Automated MR Image Prescription of the Liver Using Deep Learning: Development, Evaluation, and Prospective
Ruiqi Geng1,2, Collin J Buelo1,2, Mahalakshmi Sundaresan3
1Department of Radiology, University of Wisconsin, Madison, Wisconsin, USA.
Journal of Magnetic Resonance Imaging : JMRI
|December 30, 2022
Summary
This study developed an artificial intelligence (AI) system for automated liver magnetic resonance imaging (MRI) prescription. The AI demonstrated accurate and reproducible liver image prescription, improving efficiency in clinical settings.
Area of Science:
- Medical Imaging
- Artificial Intelligence
- Radiology
Background:
- There is a need for automated liver image prescription in MRI to enhance efficiency and reproducibility.
- Current manual prescription methods can be time-consuming and prone to variability.
Purpose of the Study:
- To develop and validate an artificial intelligence (AI) system for automated liver image prescription.
- To assess the accuracy and reproducibility of AI-driven liver MRI prescription compared to manual methods.
Main Methods:
- A convolutional neural network (YOLOv3) was trained on 1039 liver MRI localizer acquisitions with radiologist annotations.
- The AI model detected anatomical structures (liver, torso, arms) to generate 2D bounding boxes for automated 3D liver prescription.

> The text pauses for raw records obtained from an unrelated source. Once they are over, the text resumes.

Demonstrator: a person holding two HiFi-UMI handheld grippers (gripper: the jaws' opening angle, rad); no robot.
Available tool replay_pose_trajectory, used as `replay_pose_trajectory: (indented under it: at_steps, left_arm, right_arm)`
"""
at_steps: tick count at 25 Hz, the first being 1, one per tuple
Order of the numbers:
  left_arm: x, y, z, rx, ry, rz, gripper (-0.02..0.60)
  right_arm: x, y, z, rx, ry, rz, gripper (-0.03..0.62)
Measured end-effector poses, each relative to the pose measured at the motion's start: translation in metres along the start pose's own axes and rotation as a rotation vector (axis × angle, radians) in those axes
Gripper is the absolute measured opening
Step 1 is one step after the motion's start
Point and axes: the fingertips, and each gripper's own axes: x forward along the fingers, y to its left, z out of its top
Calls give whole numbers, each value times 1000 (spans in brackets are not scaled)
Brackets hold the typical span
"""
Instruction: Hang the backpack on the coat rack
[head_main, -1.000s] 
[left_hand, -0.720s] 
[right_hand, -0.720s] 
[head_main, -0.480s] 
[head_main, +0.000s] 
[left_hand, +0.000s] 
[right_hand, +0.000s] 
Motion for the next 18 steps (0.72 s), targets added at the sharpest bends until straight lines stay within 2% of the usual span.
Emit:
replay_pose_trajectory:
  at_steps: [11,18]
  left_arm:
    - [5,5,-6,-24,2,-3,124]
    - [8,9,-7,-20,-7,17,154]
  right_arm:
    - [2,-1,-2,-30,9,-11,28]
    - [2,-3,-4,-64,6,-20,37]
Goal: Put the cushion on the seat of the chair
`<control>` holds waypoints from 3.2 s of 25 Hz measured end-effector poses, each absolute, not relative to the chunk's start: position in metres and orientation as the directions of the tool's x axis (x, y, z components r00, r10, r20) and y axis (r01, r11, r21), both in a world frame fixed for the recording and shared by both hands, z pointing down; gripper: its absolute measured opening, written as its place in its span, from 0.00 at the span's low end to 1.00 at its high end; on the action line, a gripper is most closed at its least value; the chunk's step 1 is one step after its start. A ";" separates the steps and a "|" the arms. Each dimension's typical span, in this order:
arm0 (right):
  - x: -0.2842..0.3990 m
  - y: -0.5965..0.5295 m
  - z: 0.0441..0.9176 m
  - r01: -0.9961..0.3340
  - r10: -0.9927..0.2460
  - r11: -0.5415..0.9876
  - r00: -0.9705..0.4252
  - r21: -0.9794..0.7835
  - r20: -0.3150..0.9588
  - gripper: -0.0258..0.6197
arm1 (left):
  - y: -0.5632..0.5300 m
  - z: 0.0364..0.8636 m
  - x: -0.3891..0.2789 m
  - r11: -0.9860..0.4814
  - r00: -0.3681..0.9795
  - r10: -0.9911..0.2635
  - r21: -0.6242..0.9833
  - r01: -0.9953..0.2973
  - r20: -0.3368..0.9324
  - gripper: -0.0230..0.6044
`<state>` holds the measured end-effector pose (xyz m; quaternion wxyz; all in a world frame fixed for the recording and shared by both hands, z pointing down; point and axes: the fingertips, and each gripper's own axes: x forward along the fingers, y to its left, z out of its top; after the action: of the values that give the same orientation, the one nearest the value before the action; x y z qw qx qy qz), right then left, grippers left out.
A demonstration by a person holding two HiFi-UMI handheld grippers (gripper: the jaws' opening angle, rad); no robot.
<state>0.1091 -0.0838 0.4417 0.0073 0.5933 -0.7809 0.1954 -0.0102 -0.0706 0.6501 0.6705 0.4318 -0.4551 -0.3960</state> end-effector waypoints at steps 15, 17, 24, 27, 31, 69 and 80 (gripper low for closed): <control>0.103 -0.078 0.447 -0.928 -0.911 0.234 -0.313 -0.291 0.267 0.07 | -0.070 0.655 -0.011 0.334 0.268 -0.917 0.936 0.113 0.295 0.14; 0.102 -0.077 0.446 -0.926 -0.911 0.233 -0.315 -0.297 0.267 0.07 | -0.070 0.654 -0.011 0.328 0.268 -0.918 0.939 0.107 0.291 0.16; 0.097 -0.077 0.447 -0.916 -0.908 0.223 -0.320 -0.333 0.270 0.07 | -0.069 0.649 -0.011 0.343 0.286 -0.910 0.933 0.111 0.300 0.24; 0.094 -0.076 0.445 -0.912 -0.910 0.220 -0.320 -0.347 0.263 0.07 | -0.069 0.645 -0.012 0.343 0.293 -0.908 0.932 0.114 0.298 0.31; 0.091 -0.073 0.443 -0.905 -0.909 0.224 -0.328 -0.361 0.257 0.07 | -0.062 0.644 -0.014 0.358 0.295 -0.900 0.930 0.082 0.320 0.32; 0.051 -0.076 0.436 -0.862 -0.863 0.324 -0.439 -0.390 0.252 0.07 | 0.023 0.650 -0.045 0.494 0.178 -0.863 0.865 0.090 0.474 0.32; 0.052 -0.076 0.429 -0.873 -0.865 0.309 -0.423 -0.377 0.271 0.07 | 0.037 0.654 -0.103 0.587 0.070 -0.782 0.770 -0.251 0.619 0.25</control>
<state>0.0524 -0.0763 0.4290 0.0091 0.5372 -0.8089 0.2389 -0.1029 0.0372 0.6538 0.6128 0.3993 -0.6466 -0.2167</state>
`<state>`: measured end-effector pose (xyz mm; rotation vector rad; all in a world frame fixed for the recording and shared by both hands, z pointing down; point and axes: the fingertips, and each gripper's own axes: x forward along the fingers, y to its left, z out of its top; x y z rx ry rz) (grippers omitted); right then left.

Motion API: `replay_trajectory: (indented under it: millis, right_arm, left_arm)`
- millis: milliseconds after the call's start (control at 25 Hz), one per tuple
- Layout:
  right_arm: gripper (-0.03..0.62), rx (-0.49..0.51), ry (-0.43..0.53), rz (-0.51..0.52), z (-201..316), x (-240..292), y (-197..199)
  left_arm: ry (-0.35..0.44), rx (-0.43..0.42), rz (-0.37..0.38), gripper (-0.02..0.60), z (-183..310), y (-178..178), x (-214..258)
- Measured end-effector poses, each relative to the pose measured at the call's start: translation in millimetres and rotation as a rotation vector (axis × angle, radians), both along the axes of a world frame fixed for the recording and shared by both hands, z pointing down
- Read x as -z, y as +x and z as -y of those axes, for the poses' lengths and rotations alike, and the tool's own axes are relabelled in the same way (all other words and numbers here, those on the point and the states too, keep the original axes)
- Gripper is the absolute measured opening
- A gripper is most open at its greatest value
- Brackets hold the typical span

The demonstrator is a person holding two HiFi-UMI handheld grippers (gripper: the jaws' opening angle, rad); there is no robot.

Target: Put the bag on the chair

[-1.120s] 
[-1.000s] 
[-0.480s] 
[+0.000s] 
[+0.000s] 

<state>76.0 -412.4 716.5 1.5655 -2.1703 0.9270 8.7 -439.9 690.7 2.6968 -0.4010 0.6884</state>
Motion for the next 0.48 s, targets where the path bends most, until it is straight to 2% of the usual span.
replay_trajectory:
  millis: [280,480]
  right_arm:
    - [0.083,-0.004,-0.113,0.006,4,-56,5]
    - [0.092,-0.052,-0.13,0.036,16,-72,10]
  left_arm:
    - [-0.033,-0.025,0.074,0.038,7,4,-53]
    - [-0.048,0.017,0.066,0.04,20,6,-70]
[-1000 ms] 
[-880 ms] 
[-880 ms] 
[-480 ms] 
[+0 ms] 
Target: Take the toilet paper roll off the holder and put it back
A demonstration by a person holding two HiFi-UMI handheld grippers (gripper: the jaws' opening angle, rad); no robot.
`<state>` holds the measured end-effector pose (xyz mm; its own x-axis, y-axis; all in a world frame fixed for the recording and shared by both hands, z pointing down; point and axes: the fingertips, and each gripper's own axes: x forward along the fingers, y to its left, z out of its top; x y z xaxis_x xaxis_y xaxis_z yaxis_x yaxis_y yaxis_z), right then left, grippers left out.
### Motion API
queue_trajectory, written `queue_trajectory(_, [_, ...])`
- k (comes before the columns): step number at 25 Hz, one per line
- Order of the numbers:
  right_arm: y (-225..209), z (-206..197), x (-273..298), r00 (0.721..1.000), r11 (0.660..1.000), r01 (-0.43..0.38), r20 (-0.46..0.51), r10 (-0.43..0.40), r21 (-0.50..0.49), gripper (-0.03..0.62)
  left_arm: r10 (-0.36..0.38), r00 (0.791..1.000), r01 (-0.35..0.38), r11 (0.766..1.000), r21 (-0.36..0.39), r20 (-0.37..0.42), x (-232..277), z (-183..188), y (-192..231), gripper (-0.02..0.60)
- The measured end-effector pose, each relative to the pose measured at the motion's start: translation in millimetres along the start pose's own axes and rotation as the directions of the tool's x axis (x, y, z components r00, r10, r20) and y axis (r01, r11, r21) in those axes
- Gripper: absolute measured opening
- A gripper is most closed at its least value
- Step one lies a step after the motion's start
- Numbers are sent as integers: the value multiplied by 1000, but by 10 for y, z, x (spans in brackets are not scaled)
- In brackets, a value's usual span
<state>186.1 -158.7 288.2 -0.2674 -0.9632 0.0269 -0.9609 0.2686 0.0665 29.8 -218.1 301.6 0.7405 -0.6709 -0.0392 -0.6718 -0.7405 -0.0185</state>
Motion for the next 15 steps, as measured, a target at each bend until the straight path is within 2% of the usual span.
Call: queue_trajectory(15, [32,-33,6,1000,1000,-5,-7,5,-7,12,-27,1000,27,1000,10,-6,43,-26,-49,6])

- Performance was evaluated using Intersection over Union (IoU) for 2D detection and boundary mismatch for 3D accuracy, with prospective validation on healthy volunteers.
Main Results:
- The AI system achieved excellent agreement with manual annotations (median IoU > 0.91).
- Automated 3D prescription showed high accuracy, with shifts <2.3 cm in 99.5% of test datasets, comparable to interreader reproducibility.
- The AI performed well across various MRI sequences and field strengths (1.5T, 3.0T).
Conclusions:
- AI-based automated liver image prescription shows promising results for accuracy and reproducibility.
- This technology has the potential to significantly improve the efficiency of liver MRI examinations.
- The AI system demonstrated robust performance across diverse patient populations and imaging parameters.